ObdalibRdb2rdf

Piotrek Mierzejewski edited this page Sep 24, 2017 · 12 revisions
Clone this wiki locally

valid for Ontop Version 1

R2RML - The RDB2RDF Mapping Language

Table of Contents

Description

R2RML is a W3C recommended RDB-to-RDF mapping language that generates RDF triples from a relational database based on specific mappings. The mappings are specified in Turtle syntax as we will illustrate below. The R2RML mapping is an RDF graph consisting of several rr:TriplesMaps, that specify how to map a logical table in the input relational database into RDF. The logical table can correspond to a table, a view existing in the database, or the result of an SQL query to be executed over the input relational database. Each rr:TriplesMap consists of one rr:SubjectMap and possibly multiple rr:PredicateObjectMaps. Each row in the logical table produces a single subject in the target RDF, which is specied by the rr:SubjectMap.

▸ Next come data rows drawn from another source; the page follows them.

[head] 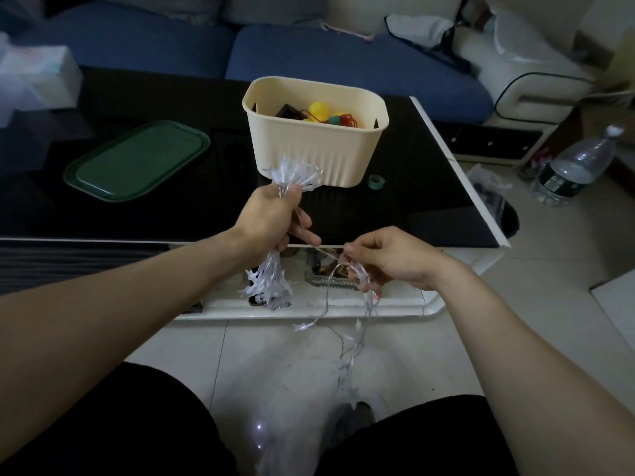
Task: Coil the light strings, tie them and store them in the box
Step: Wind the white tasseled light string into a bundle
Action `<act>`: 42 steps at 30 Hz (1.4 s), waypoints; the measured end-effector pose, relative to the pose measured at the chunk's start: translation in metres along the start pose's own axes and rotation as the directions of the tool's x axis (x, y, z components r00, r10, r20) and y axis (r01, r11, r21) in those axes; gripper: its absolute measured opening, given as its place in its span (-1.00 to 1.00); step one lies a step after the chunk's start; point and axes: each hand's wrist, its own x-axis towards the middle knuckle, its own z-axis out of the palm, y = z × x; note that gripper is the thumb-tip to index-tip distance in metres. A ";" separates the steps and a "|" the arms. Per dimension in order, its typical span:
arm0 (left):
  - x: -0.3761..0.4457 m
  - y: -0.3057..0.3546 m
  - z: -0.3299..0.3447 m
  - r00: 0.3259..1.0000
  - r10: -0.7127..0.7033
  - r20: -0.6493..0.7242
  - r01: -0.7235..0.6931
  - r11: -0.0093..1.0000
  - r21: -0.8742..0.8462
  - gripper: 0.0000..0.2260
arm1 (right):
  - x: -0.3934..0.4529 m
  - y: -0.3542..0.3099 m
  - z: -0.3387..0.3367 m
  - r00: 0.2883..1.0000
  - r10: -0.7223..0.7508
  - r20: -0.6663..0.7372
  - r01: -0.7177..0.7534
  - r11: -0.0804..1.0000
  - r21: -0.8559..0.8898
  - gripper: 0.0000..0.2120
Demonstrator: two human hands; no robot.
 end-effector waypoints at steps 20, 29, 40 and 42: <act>0.004 -0.005 -0.002 1.000 0.003 0.014 -0.004 1.000 0.017 -0.76 | -0.007 0.004 -0.008 0.996 0.018 0.087 -0.018 1.000 -0.001 -0.79; 0.008 -0.009 -0.003 1.000 0.012 0.008 -0.012 0.999 0.043 -0.72 | -0.006 0.003 -0.007 0.997 0.050 0.064 -0.049 0.999 -0.010 -0.81; 0.004 -0.005 -0.004 0.999 0.047 0.008 -0.047 0.997 0.066 -0.74 | -0.007 -0.007 -0.026 0.860 0.462 -0.217 -0.473 0.560 -0.680 -0.53; 0.002 -0.003 -0.004 0.998 0.059 0.011 -0.060 0.996 0.071 -0.74 | -0.003 -0.009 -0.025 0.837 0.452 -0.308 -0.526 0.510 -0.681 -0.25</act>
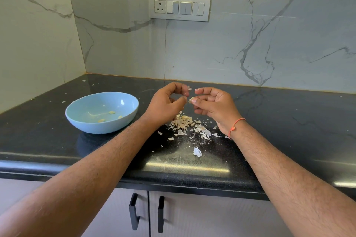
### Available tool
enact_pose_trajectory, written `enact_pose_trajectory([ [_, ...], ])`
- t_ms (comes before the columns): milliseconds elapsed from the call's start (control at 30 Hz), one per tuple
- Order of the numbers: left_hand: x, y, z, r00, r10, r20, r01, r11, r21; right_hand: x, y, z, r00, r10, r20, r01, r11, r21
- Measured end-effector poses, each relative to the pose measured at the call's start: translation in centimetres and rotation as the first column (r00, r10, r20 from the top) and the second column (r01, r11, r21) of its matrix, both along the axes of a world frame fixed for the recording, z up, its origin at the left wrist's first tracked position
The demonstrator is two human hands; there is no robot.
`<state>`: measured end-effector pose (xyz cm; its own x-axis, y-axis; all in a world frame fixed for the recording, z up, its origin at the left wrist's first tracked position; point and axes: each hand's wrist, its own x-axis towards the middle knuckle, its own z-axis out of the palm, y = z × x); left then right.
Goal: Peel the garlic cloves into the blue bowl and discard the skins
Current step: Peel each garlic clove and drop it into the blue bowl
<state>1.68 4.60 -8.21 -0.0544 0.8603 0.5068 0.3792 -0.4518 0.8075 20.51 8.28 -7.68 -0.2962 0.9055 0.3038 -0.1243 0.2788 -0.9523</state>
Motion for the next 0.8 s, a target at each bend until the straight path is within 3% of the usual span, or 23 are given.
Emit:
enact_pose_trajectory([
  [100, -0.10, 0.11, -0.27, 0.989, -0.077, -0.127, 0.087, 0.993, 0.074, 0.13, 0.11, -0.05, 1.000, 0.013, -0.024, -0.014, 0.999, -0.029],
  [233, -0.27, 0.45, -0.58, 0.971, 0.010, -0.239, 0.029, 0.987, 0.158, 0.25, 0.16, 0.04, 0.999, 0.032, -0.040, -0.035, 0.997, -0.070],
  [533, 0.00, 0.03, -0.16, 0.989, 0.085, -0.122, -0.069, 0.989, 0.133, 0.24, 0.40, -0.19, 0.999, 0.040, 0.007, -0.039, 0.995, -0.087],
  [800, 0.03, -0.07, -0.02, 0.999, 0.044, -0.003, -0.044, 0.999, 0.006, 0.00, 0.29, -0.35, 0.987, -0.073, 0.145, 0.064, 0.996, 0.062],
])
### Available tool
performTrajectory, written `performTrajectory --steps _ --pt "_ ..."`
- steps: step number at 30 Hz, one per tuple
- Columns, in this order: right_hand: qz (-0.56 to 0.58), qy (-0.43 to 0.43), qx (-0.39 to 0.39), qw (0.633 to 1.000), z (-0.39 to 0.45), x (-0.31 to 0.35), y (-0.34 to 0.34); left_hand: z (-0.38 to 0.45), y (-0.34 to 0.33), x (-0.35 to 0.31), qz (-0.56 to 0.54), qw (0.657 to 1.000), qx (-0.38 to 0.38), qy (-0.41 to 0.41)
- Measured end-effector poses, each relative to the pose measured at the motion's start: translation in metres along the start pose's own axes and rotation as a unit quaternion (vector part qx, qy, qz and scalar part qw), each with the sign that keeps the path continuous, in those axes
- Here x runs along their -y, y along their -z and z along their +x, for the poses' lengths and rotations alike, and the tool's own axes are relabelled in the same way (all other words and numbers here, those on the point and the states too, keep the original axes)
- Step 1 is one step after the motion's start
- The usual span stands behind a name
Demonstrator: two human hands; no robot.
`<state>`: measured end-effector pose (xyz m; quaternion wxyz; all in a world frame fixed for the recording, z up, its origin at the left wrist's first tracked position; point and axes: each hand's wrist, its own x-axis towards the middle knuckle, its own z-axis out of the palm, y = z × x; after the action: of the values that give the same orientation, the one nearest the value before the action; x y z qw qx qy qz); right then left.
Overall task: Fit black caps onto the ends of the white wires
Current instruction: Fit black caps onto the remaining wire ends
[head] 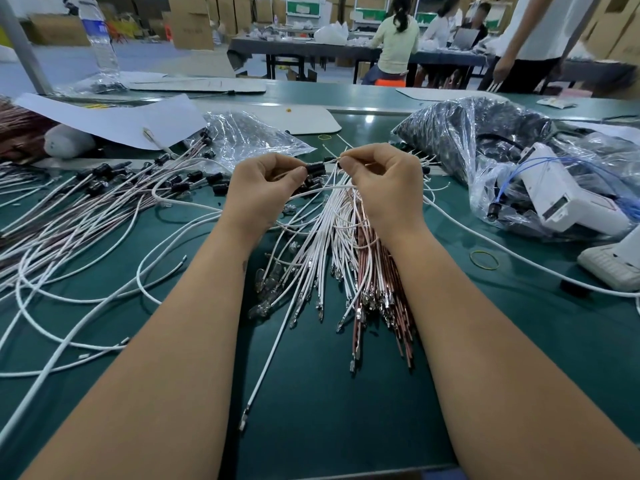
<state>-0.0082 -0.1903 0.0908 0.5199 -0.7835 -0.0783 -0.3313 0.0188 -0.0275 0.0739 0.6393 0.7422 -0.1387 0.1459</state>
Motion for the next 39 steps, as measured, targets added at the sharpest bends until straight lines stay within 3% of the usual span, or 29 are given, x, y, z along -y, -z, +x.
performTrajectory --steps 12,17,24,39 --pt "-0.041 -0.01 0.029 0.999 0.003 -0.006 0.001 -0.003 -0.009 0.0 0.099 0.992 -0.028 -0.074" --pt "-0.033 -0.011 0.019 0.999 0.003 -0.008 -0.001 -0.005 -0.013 0.0 0.062 0.996 -0.005 -0.066" --pt "-0.032 -0.011 0.032 0.999 0.003 -0.006 -0.004 -0.006 -0.019 -0.001 0.131 0.989 0.011 -0.072" --pt "0.004 -0.03 0.046 0.998 0.0 -0.001 0.0 -0.01 -0.014 -0.012 0.047 0.998 0.022 -0.039"
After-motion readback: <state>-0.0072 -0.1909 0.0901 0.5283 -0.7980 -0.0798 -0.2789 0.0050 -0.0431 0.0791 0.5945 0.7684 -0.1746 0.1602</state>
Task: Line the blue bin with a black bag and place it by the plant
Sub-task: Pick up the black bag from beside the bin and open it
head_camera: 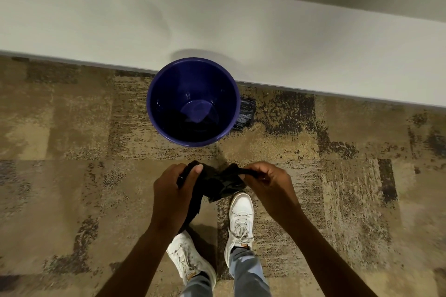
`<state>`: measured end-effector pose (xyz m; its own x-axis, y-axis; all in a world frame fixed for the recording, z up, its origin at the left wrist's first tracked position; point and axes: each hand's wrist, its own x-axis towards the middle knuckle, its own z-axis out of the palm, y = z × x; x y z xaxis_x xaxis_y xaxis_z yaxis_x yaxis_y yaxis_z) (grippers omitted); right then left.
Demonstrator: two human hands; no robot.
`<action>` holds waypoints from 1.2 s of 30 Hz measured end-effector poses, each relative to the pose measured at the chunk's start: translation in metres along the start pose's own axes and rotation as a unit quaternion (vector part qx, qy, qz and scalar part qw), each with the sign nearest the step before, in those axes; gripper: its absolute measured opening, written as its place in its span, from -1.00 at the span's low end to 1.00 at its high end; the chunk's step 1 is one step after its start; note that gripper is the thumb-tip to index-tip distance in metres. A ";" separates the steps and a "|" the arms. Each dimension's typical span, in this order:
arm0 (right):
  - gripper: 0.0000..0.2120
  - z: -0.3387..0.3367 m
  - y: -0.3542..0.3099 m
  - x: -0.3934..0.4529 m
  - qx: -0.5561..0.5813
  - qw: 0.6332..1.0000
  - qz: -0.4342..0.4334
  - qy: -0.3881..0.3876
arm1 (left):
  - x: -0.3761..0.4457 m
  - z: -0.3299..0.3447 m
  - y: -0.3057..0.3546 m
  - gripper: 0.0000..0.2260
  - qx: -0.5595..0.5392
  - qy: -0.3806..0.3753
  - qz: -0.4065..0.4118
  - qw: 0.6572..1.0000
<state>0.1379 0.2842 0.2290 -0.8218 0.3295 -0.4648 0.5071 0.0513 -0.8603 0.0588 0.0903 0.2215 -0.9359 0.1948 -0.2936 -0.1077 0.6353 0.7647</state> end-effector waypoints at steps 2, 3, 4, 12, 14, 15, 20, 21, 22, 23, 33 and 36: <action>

The multiple rr:PredicateObjectMaps each specify how to generate predicates or objects (by means of rr:PredicateMaps and rr:ObjectMaps, respectively), that are related to the generated subject. Furthermore, each rr:SubjectMap, rr:PredicateMap and rr:ObjectMap may specify how the RDF term is generated by means of different predicates. For example, using the R2RML rr:column predicate for the mapping rule indicates that the RDF objects should be generated based on the values of the column in the input database. Further it is possible by using the R2RML rr:template predicate allows to specify how terms can be generated by a template based on values from the logical table.

Example

The R2RML mapping

<TriplesMap1>
    a rr:TriplesMapClass;

    rr:logicalTable [rr:SQLQuery """Select "id","name", from PLAYER"""];

    rr:subjectMap [ rr:template "http://example.com/soccer/player/{id}"];

    rr:predicateObjectMap
    [ 
      rr:predicate     ex:name; 
      rr:objectMap    [ rr:column "name"]
    ].

Content of the logical table used in this mapping:

   id   |     name
--------------------------------------
   001  |    Lionel Messi
   002  |    Christiano Ronaldo

By applying the mapping we produce the following triples:

<http://example.com/soccer/player/001>    ex:name     "Lionel Messi"
<http://example.com/soccer/player/002>    ex:name     "Christiano Ronaldo"   

R2RML features

R2RML has a well defined RDF vocabulary that can be used for specifying an R2RML mapping for creating an RDF dataset. The whole vocabulary can be found here. Some features encoded it the R2RML vocabulary are not yet available in the Quest Mapping Language, but will be added soon. The list of unsupported vocabulary can be found at the bottom of the page.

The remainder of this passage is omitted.